Calor: Coimbra, Ílhavo, Aveiro e zona do Baixo Vouga ultrapassam limite de alerta de ozono

Lisboa, 04 (Lusa) – Freguesias dos concelhos de Coimbra, Ílhavo, Aveiro e a Zona Litoral Noroeste do Baixo Vouga estiveram hoje acima do limite de concentração de ozono, obrigando a um alerta à população, porque o poluente pode provocar danos à saúde.

Em comunicado, a Comissão de Coordenação e Desenvolvimento Regional (CCDR) do Centro precisou que o excedente dos valores se registou entre as 12:00 e as 13:00 horas nas medições referentes à Aglomeração de Coimbra e entre as 15:00 e as 16:00 na Aglomeração de Aveiro/Ílhavo e na Zona Litoral Noroeste do Baixo Vouga.

A aglomeração de Coimbra abrange as freguesias de Almedina, Santa Cruz, São Bartolomeu, Sé Nova, Eiras, Santa Clara, Santo António dos Olivais e São Martinho do Bispo.
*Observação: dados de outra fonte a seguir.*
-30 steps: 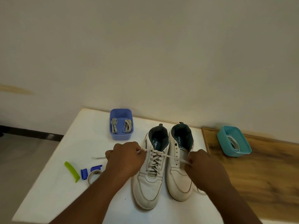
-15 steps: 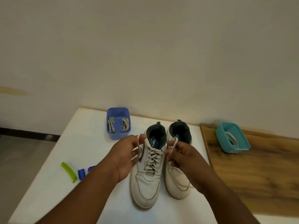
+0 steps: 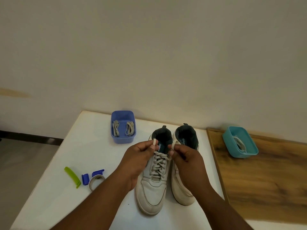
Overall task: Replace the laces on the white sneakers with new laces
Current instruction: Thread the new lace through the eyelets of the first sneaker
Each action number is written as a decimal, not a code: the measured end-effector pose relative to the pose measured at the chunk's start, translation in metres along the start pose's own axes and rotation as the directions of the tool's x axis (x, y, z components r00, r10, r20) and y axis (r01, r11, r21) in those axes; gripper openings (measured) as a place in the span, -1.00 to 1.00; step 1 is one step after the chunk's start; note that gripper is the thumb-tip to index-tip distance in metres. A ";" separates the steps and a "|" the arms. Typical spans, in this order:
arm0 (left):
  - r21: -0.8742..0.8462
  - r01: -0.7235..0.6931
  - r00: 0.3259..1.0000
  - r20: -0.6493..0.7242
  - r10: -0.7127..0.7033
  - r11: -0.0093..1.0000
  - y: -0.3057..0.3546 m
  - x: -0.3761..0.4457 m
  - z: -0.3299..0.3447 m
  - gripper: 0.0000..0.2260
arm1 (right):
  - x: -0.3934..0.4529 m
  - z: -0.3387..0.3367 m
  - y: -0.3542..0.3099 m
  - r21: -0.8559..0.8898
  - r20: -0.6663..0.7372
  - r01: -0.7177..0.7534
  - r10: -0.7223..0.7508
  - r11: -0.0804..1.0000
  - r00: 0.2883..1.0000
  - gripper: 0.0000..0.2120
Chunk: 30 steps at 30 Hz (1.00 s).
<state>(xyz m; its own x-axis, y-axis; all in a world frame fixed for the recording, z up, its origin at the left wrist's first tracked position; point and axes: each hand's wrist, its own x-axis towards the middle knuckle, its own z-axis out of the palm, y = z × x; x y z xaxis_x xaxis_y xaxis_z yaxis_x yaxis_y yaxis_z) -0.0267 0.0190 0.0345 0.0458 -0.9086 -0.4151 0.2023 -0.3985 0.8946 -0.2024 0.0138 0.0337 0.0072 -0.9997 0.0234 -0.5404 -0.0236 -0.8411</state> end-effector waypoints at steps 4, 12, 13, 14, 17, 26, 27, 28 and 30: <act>0.030 -0.010 1.000 -0.025 0.011 0.999 -0.003 0.003 0.002 -0.83 | 0.000 0.005 -0.004 0.048 -0.063 -0.023 0.026 0.999 0.998 -0.80; 0.062 -0.059 0.998 0.036 0.057 0.996 -0.007 0.005 0.002 -0.85 | -0.003 0.012 -0.004 0.164 -0.062 -0.027 0.038 0.986 0.997 -0.86; 0.093 -0.073 0.996 0.053 0.068 0.993 -0.008 0.006 0.001 -0.86 | -0.003 0.012 -0.004 0.165 -0.053 -0.019 0.028 0.986 0.998 -0.86; 0.124 -0.087 0.994 0.069 0.079 0.988 -0.008 0.008 0.000 -0.86 | -0.003 0.012 -0.004 0.163 -0.043 -0.017 0.024 0.986 0.999 -0.86; 0.210 -0.129 0.987 0.117 0.106 0.969 -0.008 0.010 -0.004 -0.86 | -0.002 0.013 -0.005 0.164 0.009 -0.021 0.020 0.986 1.000 -0.88; 0.087 -0.131 0.990 0.064 0.125 0.988 -0.006 0.013 -0.006 -0.84 | -0.001 -0.003 -0.014 0.565 0.132 -0.193 0.143 0.802 0.981 -0.83; 0.072 -0.125 0.991 0.064 0.121 0.989 -0.006 0.013 -0.005 -0.85 | -0.002 -0.004 -0.015 0.579 0.153 -0.197 0.133 0.791 0.979 -0.82; 0.067 -0.130 0.990 0.070 0.125 0.989 -0.006 0.013 -0.005 -0.86 | -0.003 -0.004 -0.015 0.579 0.169 -0.189 0.110 0.793 0.979 -0.81; 0.081 -0.151 0.985 0.098 0.143 0.985 -0.006 0.014 -0.004 -0.84 | -0.005 -0.003 -0.016 0.571 0.196 -0.167 0.065 0.804 0.978 -0.79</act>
<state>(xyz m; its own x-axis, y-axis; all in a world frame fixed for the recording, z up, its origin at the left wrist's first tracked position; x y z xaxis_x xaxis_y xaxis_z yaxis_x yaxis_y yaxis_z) -0.0236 0.0094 0.0225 -0.0221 -0.9640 -0.2650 0.1131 -0.2657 0.9574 -0.1961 0.0191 0.0486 0.1371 -0.9810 -0.1373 0.0449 0.1446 -0.9885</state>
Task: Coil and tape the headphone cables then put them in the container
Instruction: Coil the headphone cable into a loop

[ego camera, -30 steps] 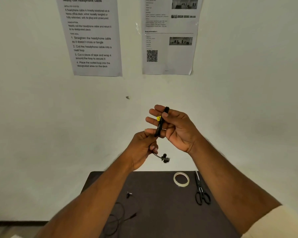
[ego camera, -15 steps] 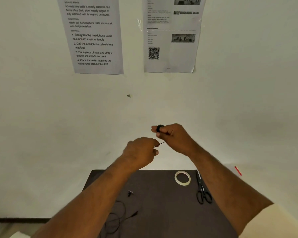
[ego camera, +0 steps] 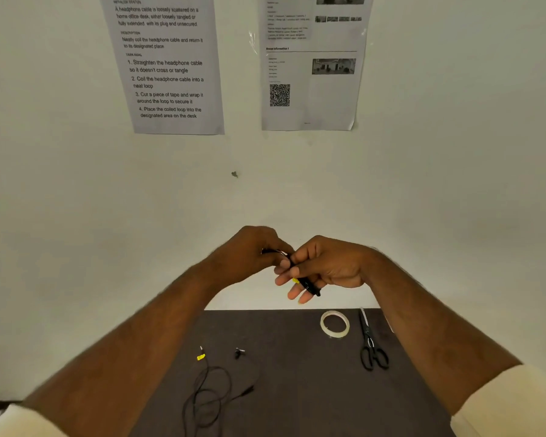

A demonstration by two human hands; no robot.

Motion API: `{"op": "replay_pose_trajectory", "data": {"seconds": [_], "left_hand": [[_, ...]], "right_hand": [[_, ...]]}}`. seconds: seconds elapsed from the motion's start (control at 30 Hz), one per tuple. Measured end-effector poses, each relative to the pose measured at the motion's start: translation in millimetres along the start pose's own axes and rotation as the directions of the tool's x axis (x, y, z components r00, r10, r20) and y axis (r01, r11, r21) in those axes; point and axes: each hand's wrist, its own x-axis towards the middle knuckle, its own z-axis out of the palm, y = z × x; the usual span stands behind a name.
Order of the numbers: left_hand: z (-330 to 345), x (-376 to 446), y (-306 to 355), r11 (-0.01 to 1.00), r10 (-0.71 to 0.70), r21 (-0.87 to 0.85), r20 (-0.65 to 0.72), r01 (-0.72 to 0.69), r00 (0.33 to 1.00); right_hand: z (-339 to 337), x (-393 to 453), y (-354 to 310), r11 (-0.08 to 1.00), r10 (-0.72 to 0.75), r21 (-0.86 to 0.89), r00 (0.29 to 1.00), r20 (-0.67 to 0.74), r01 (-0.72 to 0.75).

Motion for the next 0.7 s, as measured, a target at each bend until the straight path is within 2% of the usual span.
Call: {"op": "replay_pose_trajectory", "data": {"seconds": [0.1, 0.27, 0.43, 0.5, 0.6, 0.7], "left_hand": [[13.5, -1.4, -2.5, 0.997, -0.049, -0.054, -0.039, 0.047, 0.998], [20.6, -3.0, -2.9, 0.998, -0.055, 0.018, 0.096, 0.054, 0.994], [26.9, -3.3, -6.0, 0.995, -0.041, 0.099, 0.096, 0.032, 0.995], [31.3, -4.4, -9.3, 0.992, -0.026, 0.124, 0.073, 0.017, 0.997], [38.6, -6.7, -11.1, 0.991, -0.020, 0.133, 0.029, 0.016, 0.999], [41.9, -5.9, -9.2, 0.995, -0.085, 0.053, -0.017, 0.086, 0.996]], "right_hand": [[-5.7, -0.3, 0.5, 1.000, -0.006, 0.006, 1.000, 0.027, 0.006], [-6.1, 1.9, 8.1, 1.000, -0.015, 0.000, 0.999, 0.032, 0.015], [-6.2, 1.2, 9.9, 0.999, 0.040, -0.011, 0.999, 0.036, -0.039], [-7.3, -0.1, 11.8, 0.999, 0.039, 0.004, 0.999, -0.032, -0.039], [-10.6, -1.4, 18.5, 0.995, -0.045, 0.081, 0.978, -0.204, 0.063], [-5.8, -0.4, 23.7, 0.990, -0.116, 0.047, 0.948, -0.295, 0.135]]}}
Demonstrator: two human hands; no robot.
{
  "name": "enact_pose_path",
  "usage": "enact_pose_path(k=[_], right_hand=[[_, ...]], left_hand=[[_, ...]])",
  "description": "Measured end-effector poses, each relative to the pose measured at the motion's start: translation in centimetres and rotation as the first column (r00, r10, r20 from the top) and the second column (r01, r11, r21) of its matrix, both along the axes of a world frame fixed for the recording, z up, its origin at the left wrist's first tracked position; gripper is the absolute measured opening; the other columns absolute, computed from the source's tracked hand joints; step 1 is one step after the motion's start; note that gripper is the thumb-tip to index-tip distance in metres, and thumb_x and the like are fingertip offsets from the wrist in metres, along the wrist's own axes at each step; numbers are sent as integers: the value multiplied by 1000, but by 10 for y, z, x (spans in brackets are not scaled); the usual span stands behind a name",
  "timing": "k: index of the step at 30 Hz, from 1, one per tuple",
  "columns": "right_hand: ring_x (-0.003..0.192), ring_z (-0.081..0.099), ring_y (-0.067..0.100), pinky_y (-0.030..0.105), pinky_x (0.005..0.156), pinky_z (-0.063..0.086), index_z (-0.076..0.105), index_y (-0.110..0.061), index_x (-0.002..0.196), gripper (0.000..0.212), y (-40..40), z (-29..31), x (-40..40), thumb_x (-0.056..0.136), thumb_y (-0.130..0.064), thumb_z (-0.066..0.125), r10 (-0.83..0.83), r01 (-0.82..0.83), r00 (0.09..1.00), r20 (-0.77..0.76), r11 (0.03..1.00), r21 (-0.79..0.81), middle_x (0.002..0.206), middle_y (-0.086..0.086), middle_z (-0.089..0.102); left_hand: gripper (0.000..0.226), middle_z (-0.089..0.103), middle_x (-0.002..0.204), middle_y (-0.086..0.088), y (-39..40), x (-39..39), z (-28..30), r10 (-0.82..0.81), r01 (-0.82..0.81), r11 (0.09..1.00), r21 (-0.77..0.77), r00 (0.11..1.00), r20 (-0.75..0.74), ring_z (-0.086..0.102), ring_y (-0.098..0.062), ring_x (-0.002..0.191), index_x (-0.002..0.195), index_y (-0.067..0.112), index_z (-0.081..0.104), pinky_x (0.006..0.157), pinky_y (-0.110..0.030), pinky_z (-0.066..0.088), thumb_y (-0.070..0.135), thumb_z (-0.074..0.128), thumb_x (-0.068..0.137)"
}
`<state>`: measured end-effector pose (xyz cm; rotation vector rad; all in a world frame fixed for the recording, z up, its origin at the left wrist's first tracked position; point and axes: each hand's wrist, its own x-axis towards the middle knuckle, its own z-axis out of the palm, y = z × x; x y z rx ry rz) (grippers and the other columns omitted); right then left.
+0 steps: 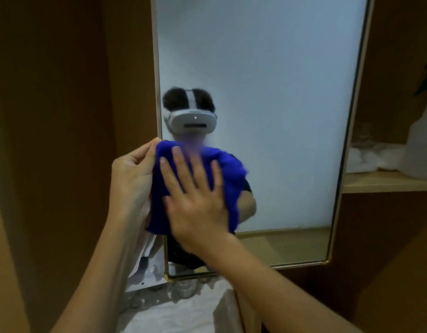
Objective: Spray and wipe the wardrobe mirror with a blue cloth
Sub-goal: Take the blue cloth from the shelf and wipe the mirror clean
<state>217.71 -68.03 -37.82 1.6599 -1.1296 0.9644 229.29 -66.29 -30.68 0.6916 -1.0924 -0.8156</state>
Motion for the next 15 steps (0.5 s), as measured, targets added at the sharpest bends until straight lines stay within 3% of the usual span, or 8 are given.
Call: enact_pose_path(k=[2,5,7,10,13,15], right_hand=[[153,4,29,47,123,-11,17,-16,157,59,-3,1,12,104,-36,35,-3,3,1000,0,1000,9,165,9,10],[154,3,25,49,124,-3,13,-19,157,60,-5,4,-13,104,-38,34,0,1,998,-70,1000,18,165,5,11],[154,5,25,49,124,1,16,-20,157,60,-4,6,-42,103,-38,36,14,-12,997,-78,1000,23,165,3,13],[153,11,28,51,123,9,22,-20,156,58,-3,3,-105,102,-39,32,-62,63,997,43,997,-34,163,5,17],[153,11,29,55,122,12,14,-18,157,58,3,-8,-181,103,-39,22,-150,156,978,147,987,-31,164,8,15],[153,10,29,58,121,16,11,-16,157,58,10,-14,-220,104,-38,18,-192,197,962,193,980,-9,165,9,13]], left_hand=[[14,74,101,10,-3,0,-1,31,-32,999,23,999,23,69,-4,97,99,34,70,90,-30,54,28,58,94],[13,74,98,10,-5,2,0,22,-23,1000,9,998,66,70,0,91,99,35,69,86,-28,54,32,58,93],[24,75,103,6,-6,2,2,15,-15,1000,-1,995,97,70,-8,99,106,31,70,93,-34,53,40,63,85],[44,74,110,1,-7,2,2,6,-6,1000,2,998,60,66,-17,111,113,21,71,103,-38,49,43,66,75],[37,77,95,6,-9,1,1,-19,20,1000,-18,999,37,71,-6,95,113,19,70,89,-25,55,36,64,80],[39,76,99,5,-10,1,0,-13,14,999,-28,999,29,71,-7,98,116,16,69,87,-23,55,34,64,82]])
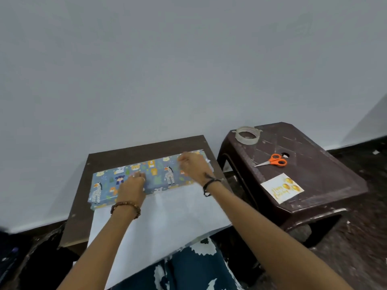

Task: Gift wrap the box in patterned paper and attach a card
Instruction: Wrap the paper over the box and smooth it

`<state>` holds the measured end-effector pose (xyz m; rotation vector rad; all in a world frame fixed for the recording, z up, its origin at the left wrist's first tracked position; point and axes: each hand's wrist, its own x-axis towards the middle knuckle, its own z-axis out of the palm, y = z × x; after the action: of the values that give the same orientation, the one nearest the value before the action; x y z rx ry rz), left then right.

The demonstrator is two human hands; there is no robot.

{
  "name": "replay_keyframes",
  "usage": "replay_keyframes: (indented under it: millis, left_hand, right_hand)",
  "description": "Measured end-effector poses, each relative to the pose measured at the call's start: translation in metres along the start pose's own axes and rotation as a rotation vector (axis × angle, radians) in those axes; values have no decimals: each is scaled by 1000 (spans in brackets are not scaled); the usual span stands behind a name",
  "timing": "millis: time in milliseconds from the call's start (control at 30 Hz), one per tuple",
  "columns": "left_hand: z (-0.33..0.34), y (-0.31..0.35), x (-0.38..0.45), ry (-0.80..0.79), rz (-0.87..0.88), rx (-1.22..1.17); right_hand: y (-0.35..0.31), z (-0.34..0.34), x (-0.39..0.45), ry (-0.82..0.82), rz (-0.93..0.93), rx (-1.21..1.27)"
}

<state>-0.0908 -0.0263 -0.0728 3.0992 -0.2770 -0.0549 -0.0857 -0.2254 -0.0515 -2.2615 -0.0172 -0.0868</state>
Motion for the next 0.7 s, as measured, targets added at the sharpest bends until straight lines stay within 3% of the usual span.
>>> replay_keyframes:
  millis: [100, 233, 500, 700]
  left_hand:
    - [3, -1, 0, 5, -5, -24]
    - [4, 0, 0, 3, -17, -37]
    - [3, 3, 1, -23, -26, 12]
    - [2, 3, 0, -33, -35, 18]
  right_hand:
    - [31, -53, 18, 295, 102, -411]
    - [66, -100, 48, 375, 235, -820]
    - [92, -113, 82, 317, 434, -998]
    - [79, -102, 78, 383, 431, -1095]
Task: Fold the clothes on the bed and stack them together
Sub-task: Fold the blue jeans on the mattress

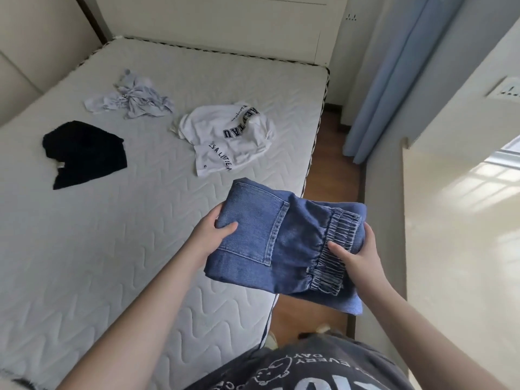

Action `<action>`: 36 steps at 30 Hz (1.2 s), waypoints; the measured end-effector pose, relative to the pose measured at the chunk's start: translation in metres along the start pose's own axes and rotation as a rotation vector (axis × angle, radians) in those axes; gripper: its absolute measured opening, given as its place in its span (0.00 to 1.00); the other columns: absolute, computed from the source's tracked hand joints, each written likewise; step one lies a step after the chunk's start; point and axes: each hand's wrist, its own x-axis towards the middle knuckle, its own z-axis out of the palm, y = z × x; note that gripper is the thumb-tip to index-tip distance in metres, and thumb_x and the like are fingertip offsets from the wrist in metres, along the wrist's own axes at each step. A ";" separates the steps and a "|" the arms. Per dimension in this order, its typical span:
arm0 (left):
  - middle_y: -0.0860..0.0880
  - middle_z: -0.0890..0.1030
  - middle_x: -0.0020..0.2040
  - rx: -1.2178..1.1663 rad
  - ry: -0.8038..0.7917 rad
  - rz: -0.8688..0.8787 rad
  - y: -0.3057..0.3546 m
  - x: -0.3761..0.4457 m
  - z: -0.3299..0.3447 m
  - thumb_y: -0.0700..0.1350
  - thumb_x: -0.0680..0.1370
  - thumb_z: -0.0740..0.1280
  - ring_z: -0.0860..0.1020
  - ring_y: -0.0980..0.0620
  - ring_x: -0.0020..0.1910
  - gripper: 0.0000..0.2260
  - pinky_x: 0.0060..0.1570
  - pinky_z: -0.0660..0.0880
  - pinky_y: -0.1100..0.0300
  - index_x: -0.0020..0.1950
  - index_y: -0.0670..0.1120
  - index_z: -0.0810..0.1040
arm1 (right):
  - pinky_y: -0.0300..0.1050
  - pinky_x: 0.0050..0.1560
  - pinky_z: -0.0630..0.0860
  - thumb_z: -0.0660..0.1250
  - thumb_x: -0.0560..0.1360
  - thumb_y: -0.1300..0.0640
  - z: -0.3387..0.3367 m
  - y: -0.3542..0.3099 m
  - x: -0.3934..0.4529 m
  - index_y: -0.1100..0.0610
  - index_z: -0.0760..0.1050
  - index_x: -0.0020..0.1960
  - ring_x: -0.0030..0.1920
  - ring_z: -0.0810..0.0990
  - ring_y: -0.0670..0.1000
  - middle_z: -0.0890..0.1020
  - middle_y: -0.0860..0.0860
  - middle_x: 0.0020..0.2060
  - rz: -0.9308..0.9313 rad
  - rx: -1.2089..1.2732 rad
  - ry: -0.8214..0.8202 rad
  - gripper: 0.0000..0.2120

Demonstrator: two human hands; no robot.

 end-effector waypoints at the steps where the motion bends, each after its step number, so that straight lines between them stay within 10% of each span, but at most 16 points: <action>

A situação afetou em Ílhavo e Aveiro as seguintes freguesias: Aradas, Esgueira, Glória, Santa Joana, São Bernardo, Gafanha da Encarnação, Gafanha da Nazaré, Gafanha do Carmo, São Salvador.

Já a Zona Litoral Noroeste do Baixo Vouga abrange os concelhos de Albergaria-a-Velha, Estarreja, Murtosa, Ovar e as freguesias do concelho de Aveiro: Cacia, Eirol, Eixo, Nariz, Oliveirinha, Requeixo, São Jacinto, Vera Cruz e Nossa Senhora de Fátima.

A CCDR acrescentou que os valores de concentração registados “podem provocar danos na saúde humana, especialmente nos grupos mais sensíveis da população” como crianças, idosos, asmáticos, alérgicos e pessoas com outras doenças respiratórias ou cardíacas.

Assim, nestes locais, os residentes devem reduzir ao mínimo a actividade física intensa no exterior, sobretudo ao ar livre, evitar fumar ou “utilizar/contactar com produtos irritantes contendo solventes na sua composição”, tais como gasoline, tintas e vernizes, além de deverem respeitar “rigorosamente tratamentos médicos em curso”.

Recorrer a cuidados médicos, em caso de agravamento de eventuais sintomas é outra das recomendações feitas.

Segundo, o comunicado a exposição a este poluente “afeta, essencialmente, as mucosas oculares e respiratórias podendo o seu efeito manifestar-se através de sintomas como tosse, dores de cabeça, dores no peito, falta de ar e irritações oculares”.

Já hoje tinha surgido a informação da CCDR do Alentejo, de que em Santiago do Cacém se tinha ultrapassado o limiar de alerta do ozono na estação de qualidade do ar de Monte Velho.

A legislação estabelece um limite de alerta de 240 microgramas e um limiar de informação ao público de 180.